WHAT THE TASK REQUIRES: Would you transcribe all of the data exactly, down to the last character?
· · ·
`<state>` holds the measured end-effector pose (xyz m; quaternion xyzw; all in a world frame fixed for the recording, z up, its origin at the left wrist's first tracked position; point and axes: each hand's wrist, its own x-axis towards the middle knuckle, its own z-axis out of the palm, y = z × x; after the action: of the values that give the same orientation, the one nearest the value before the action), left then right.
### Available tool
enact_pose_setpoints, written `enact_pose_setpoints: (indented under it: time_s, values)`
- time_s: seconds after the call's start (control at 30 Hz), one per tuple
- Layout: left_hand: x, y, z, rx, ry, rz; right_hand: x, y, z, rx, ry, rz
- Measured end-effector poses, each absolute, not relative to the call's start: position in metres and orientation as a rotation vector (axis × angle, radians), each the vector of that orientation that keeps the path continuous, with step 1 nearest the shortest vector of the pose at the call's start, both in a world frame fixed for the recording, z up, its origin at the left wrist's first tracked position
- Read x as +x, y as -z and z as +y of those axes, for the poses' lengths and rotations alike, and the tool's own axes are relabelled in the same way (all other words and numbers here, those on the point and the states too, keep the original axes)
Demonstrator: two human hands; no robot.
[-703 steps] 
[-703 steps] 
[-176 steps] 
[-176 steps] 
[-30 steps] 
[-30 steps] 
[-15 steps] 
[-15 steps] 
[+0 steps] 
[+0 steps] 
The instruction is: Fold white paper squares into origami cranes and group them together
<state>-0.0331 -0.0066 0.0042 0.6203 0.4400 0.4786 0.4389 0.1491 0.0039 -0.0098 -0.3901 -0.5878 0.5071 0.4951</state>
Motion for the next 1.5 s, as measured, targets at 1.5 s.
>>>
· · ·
WRITTEN ANSWER:
`<state>` holds the measured end-effector pose (xyz m; quaternion xyzw; all in a world frame fixed for the recording, z up, its origin at the left wrist's first tracked position; point and axes: each hand's wrist, its own x-axis towards the middle knuckle, its own z-axis out of the palm, y = z × x; after the action: of the values that give the same orientation, the one nearest the value before the action), left then right.
### Available tool
enact_pose_setpoints, written `enact_pose_setpoints: (indented under it: time_s, values)`
- time_s: seconds after the call's start (control at 30 Hz), one per tuple
- Layout: left_hand: x, y, z, rx, ry, rz; right_hand: x, y, z, rx, ry, rz
- Measured end-effector poses, each absolute, not relative to the call's start: position in metres and orientation as a rotation vector (axis × angle, radians), each the vector of that orientation that keeps the path continuous, with step 1 nearest the shortest vector of the pose at the call's start, both in a world frame fixed for the recording, z up, its origin at the left wrist's first tracked position
- Read x as +x, y as -z and z as +y of those axes, for the poses' lengths and rotations alike, and the tool's own axes are relabelled in the same way (all other words and numbers here, those on the point and the states too, keep the original axes)
Demonstrator: two human hands; no robot.
[-703 steps] 
[-703 steps] 
[-176 steps] 
[-176 steps] 
[-30 steps] 
[-30 steps] 
[-15 steps] 
[-15 steps] 
[+0 steps] 
[+0 steps] 
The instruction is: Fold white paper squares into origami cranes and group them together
<state>-0.0331 -0.0066 0.0042 0.6203 0.4400 0.4786 0.4389 0.1491 0.0039 -0.0098 -0.3901 -0.5878 0.5071 0.4951</state>
Motion for the next 1.5 s, as measured, targets at 1.5 s.
>>>

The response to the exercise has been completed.